The next half-hour flew as they talked about Laurence and his mad company directives and the jargon spouted in the meetings. Blue-Sky Thinking, Game-Changer, We’re on a Journey, Thought Shower – Laurence brought them all into play. Sweaty Andrew had tried to impress with a Let’s Get our Ducks in a Row once, which had Marnie pretend-blowing her nose to cover up the involuntary snort she made. If she’d caught anyone’s eye in that meeting that’d had the smallest amused twinkle in it, she’d have exploded. Now she knew that Justin was of the same mindset, she had better never look at him again when Laurence went cheesy-corporate.
Then their conversation crept beyond work boundaries and into the territory of personal. So, Marnie, do you live in the city or commute?
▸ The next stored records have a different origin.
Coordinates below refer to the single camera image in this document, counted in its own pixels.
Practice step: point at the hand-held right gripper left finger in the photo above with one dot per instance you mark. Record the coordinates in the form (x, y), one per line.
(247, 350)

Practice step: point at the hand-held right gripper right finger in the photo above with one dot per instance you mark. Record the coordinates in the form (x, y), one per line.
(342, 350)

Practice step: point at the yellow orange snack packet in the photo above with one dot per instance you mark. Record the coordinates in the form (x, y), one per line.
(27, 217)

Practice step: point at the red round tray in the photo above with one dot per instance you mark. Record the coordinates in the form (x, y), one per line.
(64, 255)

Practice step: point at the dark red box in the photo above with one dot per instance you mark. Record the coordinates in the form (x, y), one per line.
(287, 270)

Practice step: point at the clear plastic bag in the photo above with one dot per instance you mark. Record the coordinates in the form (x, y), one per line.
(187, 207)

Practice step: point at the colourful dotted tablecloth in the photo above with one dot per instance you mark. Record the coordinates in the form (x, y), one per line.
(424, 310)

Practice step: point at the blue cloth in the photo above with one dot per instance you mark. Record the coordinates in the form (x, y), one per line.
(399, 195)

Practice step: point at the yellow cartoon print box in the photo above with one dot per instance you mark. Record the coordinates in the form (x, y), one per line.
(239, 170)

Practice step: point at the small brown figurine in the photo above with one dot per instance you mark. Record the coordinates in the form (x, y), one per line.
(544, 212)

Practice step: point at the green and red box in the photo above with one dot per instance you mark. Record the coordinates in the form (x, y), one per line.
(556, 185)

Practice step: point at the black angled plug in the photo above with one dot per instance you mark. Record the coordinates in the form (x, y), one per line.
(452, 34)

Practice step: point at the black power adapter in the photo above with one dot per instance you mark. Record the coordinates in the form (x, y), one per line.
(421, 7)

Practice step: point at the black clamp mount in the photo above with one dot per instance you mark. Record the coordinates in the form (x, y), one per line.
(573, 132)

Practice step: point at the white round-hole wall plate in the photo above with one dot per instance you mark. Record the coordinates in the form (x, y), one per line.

Where do you come from originally? Are you single? He barely gave her time to bat back any questions to him; it was all about her, which was refreshingly unusual. Marnie hadn’t had any lunch and those liqueurs were quickly going to her head and she felt very warm inside and dangerously receptive to his flattery. All worries that Justin might be a plant had dissolved. She doubted a Laurence-spy would have used the line, ‘You know, your eyes are the most amazing shade of green.’
‘I suppose I’d better get back to the hell-hole,’ he said eventually with a loaded sigh. ‘Walk back together?’
‘I’ve got the afternoon off,’ said Marnie. ‘I caught the train in this morning. My car’s poorly.’
‘Well, you can walk part of the way with me at least.’
‘Okay,’ she agreed.
They both said goodbye to a totally plastered Clifford – Justin with a firm handshake and Marnie with a squashy hug – and Justin held the door open for Marnie on the way out. Aaron would have let it swing in her face.
‘I’m glad I’m not driv—’ was as far as Marnie got in the sentence before Justin grabbed the top of her arm and steered her right rather than left.
‘So let’s walk around the block and sober up a bit,’ he said, turning into the dead end of a lane that went behind the pub.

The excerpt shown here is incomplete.